- _Exercise goal_
Only the opening lines of the listing, through the one with "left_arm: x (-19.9", are to be retyped, each exactly as it stands.
++++++++++++++++++++
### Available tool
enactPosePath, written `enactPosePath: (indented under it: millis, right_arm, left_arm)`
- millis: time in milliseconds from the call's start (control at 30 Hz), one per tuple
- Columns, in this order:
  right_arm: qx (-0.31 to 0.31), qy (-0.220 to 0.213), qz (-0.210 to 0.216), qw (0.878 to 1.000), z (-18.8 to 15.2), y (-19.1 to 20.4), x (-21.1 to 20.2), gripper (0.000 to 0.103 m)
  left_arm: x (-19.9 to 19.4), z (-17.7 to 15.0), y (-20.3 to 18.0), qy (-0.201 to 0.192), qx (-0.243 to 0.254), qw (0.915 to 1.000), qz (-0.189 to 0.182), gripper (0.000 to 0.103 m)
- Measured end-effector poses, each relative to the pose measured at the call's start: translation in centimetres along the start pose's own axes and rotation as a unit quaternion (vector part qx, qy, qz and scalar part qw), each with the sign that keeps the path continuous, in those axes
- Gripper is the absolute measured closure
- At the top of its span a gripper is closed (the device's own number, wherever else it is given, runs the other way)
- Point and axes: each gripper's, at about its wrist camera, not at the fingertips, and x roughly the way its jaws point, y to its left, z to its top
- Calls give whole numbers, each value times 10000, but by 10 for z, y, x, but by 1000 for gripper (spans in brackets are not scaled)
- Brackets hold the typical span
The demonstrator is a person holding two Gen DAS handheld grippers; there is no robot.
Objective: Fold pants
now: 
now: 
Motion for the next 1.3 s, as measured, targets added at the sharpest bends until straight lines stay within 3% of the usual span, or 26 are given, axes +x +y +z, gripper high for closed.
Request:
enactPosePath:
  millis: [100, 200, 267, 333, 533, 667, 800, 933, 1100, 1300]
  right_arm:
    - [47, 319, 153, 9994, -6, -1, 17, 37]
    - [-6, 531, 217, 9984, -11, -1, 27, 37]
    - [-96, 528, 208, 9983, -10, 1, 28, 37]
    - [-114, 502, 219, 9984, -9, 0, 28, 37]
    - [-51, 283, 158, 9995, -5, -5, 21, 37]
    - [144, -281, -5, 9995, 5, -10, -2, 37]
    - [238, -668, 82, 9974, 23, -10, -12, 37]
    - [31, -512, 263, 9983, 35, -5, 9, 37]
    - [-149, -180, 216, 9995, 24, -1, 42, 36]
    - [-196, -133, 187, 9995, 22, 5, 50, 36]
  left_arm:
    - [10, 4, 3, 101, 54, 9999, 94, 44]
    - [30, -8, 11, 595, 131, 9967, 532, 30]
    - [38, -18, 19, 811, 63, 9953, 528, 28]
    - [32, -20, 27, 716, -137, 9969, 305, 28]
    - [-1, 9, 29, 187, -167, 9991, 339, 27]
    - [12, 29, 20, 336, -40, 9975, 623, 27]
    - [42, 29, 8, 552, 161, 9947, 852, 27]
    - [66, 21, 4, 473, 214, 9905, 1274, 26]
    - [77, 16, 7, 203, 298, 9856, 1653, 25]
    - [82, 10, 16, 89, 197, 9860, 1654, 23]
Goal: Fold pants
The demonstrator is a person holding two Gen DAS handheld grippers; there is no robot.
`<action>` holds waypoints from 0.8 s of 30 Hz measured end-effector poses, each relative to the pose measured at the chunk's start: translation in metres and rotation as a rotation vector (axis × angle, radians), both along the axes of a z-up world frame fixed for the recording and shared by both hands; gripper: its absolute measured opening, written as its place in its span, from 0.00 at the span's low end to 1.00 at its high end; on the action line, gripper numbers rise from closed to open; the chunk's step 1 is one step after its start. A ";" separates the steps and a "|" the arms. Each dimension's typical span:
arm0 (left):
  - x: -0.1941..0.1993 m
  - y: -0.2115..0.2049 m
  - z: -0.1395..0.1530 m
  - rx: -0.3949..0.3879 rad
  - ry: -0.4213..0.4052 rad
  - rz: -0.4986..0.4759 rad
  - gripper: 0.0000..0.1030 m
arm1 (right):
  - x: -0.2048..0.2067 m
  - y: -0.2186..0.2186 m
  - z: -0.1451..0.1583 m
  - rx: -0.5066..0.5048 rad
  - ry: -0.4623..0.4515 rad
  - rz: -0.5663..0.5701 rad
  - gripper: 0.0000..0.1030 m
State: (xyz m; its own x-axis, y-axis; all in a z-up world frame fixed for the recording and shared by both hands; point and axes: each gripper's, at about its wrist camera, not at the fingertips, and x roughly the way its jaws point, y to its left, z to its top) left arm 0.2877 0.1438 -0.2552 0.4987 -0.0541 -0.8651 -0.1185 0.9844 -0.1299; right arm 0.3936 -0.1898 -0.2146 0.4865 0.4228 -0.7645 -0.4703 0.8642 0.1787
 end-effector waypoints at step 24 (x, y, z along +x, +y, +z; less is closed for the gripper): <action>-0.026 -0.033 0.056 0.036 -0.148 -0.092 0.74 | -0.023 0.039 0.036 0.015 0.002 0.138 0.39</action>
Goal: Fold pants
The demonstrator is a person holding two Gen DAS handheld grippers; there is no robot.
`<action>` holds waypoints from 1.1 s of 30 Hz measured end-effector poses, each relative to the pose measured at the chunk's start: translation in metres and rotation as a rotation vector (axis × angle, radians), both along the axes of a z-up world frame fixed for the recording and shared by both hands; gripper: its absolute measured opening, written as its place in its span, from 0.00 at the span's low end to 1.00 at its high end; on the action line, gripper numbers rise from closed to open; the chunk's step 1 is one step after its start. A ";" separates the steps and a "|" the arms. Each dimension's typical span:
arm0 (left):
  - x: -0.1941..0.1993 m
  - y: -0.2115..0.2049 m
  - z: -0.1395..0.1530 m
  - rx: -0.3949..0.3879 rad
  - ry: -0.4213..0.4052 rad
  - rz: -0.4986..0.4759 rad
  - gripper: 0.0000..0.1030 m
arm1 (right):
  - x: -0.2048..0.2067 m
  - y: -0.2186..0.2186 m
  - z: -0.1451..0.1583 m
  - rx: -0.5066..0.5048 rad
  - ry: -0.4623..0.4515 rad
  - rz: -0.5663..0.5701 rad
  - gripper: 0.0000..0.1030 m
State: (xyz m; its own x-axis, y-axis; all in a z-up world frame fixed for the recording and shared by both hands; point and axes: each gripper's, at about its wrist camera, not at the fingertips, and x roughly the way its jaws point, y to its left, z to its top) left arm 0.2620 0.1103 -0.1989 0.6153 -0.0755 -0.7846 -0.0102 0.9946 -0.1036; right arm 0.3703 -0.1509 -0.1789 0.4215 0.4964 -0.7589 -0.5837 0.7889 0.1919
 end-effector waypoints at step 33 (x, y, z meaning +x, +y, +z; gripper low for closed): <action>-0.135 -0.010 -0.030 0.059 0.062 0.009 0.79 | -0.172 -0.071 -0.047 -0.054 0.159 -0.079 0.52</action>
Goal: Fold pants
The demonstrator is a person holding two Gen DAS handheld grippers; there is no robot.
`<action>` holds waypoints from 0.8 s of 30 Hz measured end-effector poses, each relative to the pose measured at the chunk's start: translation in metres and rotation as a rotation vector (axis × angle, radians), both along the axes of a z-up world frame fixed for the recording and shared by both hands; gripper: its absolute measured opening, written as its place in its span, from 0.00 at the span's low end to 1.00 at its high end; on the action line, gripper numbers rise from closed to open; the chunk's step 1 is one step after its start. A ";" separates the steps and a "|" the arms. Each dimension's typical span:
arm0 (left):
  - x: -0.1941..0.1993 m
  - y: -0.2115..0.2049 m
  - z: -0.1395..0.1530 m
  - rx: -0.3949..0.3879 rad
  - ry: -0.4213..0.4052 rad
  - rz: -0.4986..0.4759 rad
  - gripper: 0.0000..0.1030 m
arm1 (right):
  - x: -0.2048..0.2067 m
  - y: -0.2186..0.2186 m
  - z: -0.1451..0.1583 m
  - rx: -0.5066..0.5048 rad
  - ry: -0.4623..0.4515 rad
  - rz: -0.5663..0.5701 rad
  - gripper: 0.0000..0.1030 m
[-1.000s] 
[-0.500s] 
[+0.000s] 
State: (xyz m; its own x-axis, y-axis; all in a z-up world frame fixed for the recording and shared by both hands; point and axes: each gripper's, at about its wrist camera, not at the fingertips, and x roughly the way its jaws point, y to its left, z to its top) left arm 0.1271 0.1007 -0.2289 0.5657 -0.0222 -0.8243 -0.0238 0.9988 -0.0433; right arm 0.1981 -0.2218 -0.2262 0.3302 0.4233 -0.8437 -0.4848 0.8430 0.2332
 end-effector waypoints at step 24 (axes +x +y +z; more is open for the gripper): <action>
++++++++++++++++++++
- _Your solution_
### Available tool
enactPosePath, written `enactPosePath: (indented under it: millis, right_arm, left_arm)`
- millis: time in milliseconds from the call's start (control at 30 Hz), one per tuple
- Columns, in this order:
  right_arm: qx (-0.31 to 0.31), qy (-0.220 to 0.213), qz (-0.210 to 0.216), qw (0.878 to 1.000), z (-18.8 to 15.2), y (-19.1 to 20.4), x (-21.1 to 20.2), gripper (0.000 to 0.103 m)
  left_arm: x (-19.9 to 19.4), z (-17.7 to 15.0), y (-20.3 to 18.0), qy (-0.201 to 0.192), qx (-0.243 to 0.254), qw (0.915 to 1.000), qz (-0.189 to 0.182), gripper (0.000 to 0.103 m)

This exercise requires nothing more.